The United States is the largest producer and consumer of ethanol in the world. Corn ethanol has been produced in the U.S. for more than 30 years and has blossomed into a thriving industry. U.S. farms and refineries generate more than half of all ethanol produced around the globe, or 58 billion liters (15 billion gallons) in 2010. Ethanol policy in the U.S. is based mainly on:

Renewable Fuels Standard – The U.S. Environmental Protection Agency (EPA) oversees the world’s most ambitious program to promote ethanol. The Renewable Fuels Standard (RFS2), created by the 2007 Energy Independence and Security Act (EISA), requires adding continually increasing volumes of renewable sources into the country’s fuel supply – growing from nearly 98 billion liters (26 billion gallons) in 2018 up to 136 billion liters (36 billion gallons) by 2022.

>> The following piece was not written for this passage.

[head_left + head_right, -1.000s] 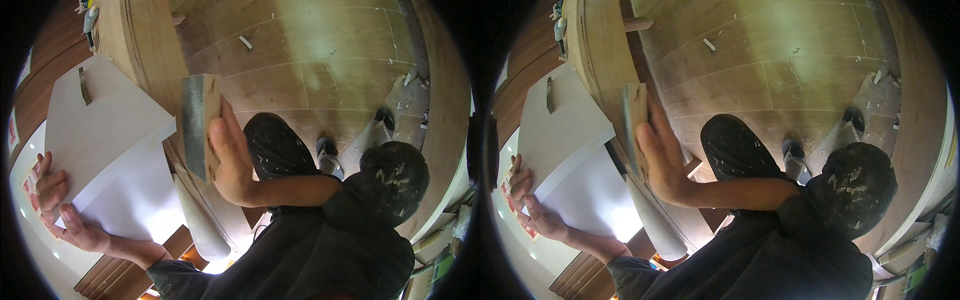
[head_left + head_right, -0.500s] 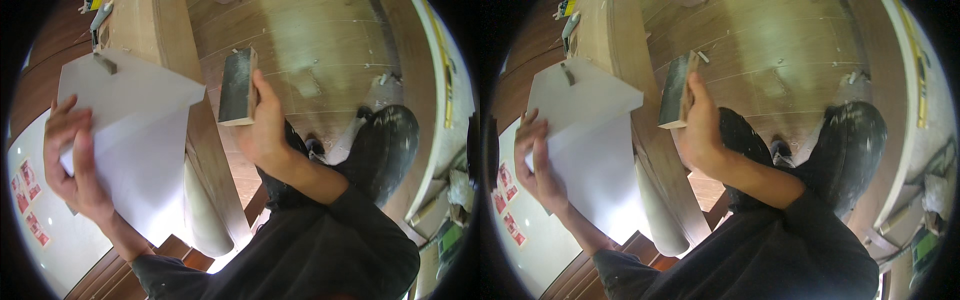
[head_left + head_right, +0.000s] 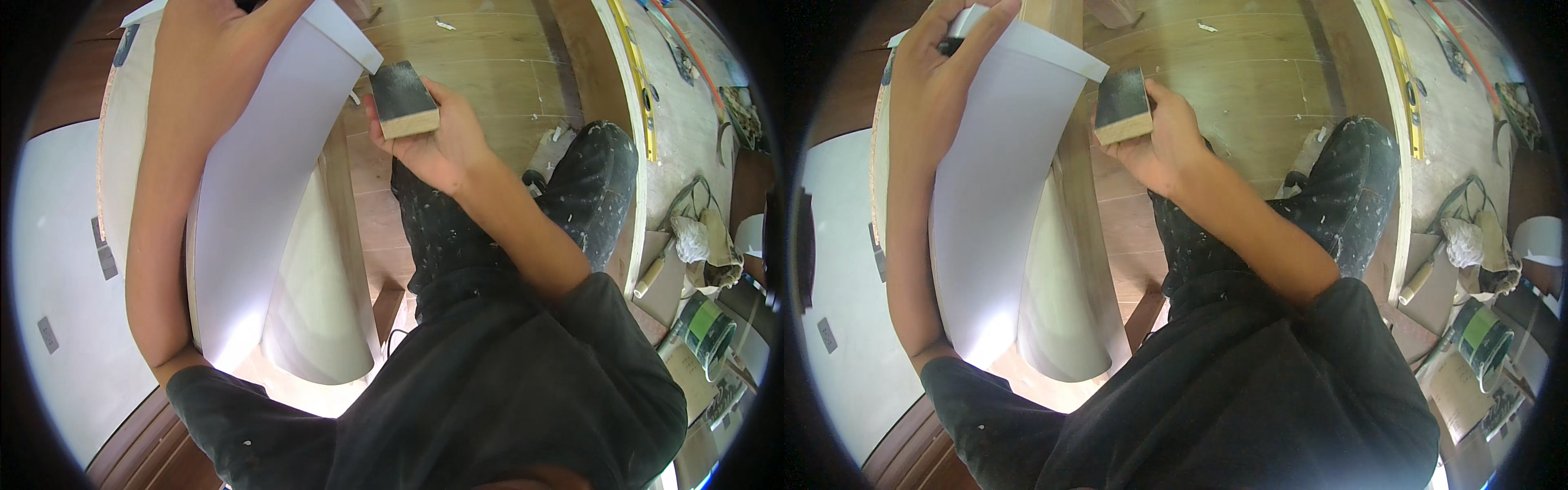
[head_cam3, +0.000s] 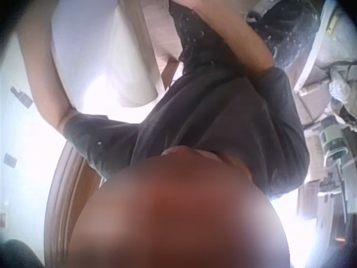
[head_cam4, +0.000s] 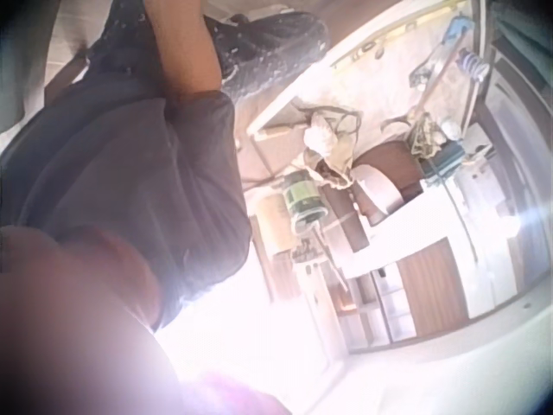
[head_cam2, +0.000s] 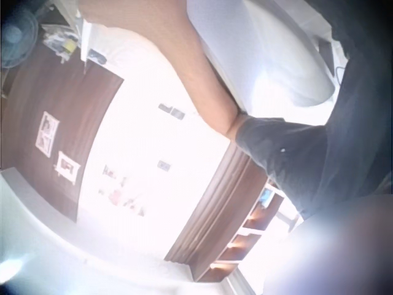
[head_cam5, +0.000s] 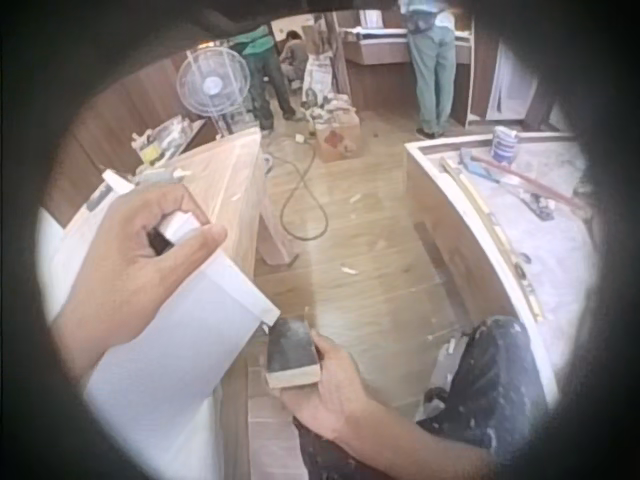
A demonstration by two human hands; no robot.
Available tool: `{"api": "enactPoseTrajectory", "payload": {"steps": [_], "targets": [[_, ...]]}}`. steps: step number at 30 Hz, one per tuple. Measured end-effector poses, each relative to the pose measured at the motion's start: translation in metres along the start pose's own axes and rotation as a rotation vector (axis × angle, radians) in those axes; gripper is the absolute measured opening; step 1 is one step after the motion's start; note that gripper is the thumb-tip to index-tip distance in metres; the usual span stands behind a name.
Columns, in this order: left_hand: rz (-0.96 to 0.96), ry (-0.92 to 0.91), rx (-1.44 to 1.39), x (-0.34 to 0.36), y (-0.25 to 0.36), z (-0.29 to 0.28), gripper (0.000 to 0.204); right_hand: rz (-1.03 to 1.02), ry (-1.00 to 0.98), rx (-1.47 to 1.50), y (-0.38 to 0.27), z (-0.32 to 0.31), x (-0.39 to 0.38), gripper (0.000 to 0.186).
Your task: The person trims excess edge banding from a white cabinet door using scissors, then sands the edges with a sanding block. The person flips the door to work on different sides and continues trimming and sanding the edges.
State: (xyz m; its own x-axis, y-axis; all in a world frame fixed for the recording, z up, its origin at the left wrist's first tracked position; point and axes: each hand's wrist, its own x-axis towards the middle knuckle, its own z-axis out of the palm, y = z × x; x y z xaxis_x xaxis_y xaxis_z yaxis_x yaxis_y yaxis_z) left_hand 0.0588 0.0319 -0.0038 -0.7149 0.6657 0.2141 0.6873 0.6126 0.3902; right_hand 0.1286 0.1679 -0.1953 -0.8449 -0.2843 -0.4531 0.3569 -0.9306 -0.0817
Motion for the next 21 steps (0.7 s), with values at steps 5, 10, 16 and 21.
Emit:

As the agency implemented RFS2, EPA determined that sugarcane ethanol cuts carbon dioxide emissions by more than 60 percent and designated it an Advanced Renewable Fuel.  This designation puts sugarcane ethanol in an important category of superior biofuels that will make up 79.5 billion liters (21 billion gallons) of the fuel supply in the United States by 2022 – an amount equal to about 14 percent of today’s gasoline market.  Sugarcane ethanol plays a modest but important role supplying Americans with clean renewable fuel. Learn more about sugarcane ethanol’s impact on the RFS.

Other U.S. Policies

On a state level, California enacted the first low-carbon fuel standard (LCFS) in the world in 2007 with the objective of lowering by 10 percent the carbon intensity of its transportation fuels when compared to gasoline by the year 2020. The California Air Resources Board (CARB) oversees this program and is responsible for conducting the life-cycle analysis for all fuels used for transportation in California. Under CARB’s most recent analysis, Brazilian sugarcane ethanol is considered one of the lowest carbon fuels available today at commercial scale.